* [ACTION ITEM]: Reproduce the material that follows, keeping every line exactly as it is.
[Start of section]
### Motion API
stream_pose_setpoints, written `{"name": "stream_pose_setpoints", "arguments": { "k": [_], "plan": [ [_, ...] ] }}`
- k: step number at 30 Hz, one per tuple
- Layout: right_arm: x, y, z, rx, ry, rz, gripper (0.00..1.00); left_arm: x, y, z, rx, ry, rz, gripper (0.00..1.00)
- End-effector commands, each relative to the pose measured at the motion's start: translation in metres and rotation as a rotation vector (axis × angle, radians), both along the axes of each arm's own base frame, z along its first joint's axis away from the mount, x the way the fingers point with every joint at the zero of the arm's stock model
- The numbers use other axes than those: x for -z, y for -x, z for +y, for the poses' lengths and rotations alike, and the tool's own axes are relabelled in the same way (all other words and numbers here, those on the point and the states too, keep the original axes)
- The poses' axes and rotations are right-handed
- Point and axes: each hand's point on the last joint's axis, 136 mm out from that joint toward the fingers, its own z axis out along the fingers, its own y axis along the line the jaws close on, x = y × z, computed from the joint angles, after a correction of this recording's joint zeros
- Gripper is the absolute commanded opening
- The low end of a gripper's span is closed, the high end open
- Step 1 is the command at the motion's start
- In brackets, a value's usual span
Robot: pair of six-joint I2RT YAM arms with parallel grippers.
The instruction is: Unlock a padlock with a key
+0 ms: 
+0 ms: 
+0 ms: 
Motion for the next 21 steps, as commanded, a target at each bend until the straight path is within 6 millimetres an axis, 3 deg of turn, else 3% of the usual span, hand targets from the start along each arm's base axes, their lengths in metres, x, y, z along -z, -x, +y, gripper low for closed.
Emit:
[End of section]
* [RESULT OF THE EXERCISE]:
### Motion API
stream_pose_setpoints, written `{"name": "stream_pose_setpoints", "arguments": { "k": [_], "plan": [ [_, ...] ] }}`
- k: step number at 30 Hz, one per tuple
- Layout: right_arm: x, y, z, rx, ry, rz, gripper (0.00..1.00); left_arm: x, y, z, rx, ry, rz, gripper (0.00..1.00)
- End-effector commands, each relative to the pose measured at the motion's start: translation in metres and rotation as a rotation vector (axis × angle, radians), both along the axes of each arm's own base frame, z along its first joint's axis away from the mount, x the way the fingers point with every joint at the zero of the arm's stock model
- The numbers use other axes than those: x for -z, y for -x, z for +y, for the poses' lengths and rotations alike, and the tool's own axes are relabelled in the same way (all other words and numbers here, those on the point and the states too, keep the original axes)
- The poses' axes and rotations are right-handed
- Point and axes: each hand's point on the last joint's axis, 136 mm out from that joint toward the fingers, its own z axis out along the fingers, its own y axis along the line the jaws close on, x = y × z, computed from the joint angles, after a correction of this recording's joint zeros
- Gripper is the absolute commanded opening
- The low end of a gripper's span is closed, the high end open
- Step 1 is the command at the motion's start
- In brackets, a value's usual span
Robot: pair of six-joint I2RT YAM arms with parallel grippers.
The instruction is: Unlock a padlock with a key
+0 ms: 
+0 ms: 
+0 ms: 
Motion for the next 21 steps, as commanded, a target at each bend until the straight path is within 6 millimetres an axis, 3 deg of turn, else 3% of the usual span, hand targets from the start along each arm's base axes, their lengths in metres, x, y, z along -z, -x, +y, gripper low for closed.
Emit:

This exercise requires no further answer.